Totally different topic -- are you accessing the Drive API using a service account of client ID / secret? I got the service account to work but only after I shared the folder specifically to my service account's fake email address that you can grab from the console. I'll document all of this as we go so that anyone else setting this notebook up doesn't have to reshave the yak
@ kaogilvie Ugh. Something weird is going on with the git exclude file(s) from this shared repo I think. For some reason, it's ignoring all of src/data/
when I do a push and I have to force-add it to each commit.
Do you have any idea why that might be? When I do git check-ignore -v src/data/
on my local machine, it returns .git/info/exclude:2:data/ src/data/
. Ignoring data/
seems appropriate so I don't accidentally upload big datasets, but I have no idea why src/data/
would be ignored. When I look at .git/info/exclude
from the repo root, I get
.ipynb_checkpoints/
data/
secure_keys/
so it still seems like src/data/
should be safe...
I assume this repo is the root cause of it since I've used the DataKind cookiecutter template that generates that directory before and never had issues with git tracking it. I'll keep looking into it, but please let me know if you have any ideas! I'll get the code in question pushed as soon as I correct whatever this ignoring issue is...
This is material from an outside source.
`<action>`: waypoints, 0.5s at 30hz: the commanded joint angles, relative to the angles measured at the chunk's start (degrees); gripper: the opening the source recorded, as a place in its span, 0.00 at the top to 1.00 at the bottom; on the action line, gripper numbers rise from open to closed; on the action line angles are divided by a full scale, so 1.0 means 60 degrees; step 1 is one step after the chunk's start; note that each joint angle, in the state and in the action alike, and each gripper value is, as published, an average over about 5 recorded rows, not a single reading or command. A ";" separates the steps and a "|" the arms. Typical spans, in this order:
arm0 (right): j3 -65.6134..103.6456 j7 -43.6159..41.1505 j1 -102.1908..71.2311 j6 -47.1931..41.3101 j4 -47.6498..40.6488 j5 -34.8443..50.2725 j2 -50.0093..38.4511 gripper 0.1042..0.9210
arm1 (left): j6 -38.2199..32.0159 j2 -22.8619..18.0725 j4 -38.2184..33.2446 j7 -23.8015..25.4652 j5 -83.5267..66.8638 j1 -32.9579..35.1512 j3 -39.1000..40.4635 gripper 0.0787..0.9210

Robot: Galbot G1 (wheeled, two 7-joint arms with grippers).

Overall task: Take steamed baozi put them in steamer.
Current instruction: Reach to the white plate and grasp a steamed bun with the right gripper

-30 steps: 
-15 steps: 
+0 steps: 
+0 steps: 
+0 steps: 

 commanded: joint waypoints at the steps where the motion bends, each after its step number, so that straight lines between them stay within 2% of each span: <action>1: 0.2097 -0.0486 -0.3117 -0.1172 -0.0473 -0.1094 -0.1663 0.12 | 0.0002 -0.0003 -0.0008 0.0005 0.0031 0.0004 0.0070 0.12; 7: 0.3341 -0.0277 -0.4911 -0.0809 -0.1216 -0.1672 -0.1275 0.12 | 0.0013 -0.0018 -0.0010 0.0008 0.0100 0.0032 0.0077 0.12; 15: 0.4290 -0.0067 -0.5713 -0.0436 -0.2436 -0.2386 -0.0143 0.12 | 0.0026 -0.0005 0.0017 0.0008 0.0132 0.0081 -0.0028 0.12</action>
Holding off on merging this until @kaogilvie is able to verify full functionality on his system (now that src/data/
is actually included in the repo commits!).
Thanks y'all. If both of y'all agree it's ready for main go ahead and merge. I'd love for one/both of y'all to talk about the python pipeline at the call Tuesday if that's cool
Includes some mods to README to give instructions on how to use python code and Docker image.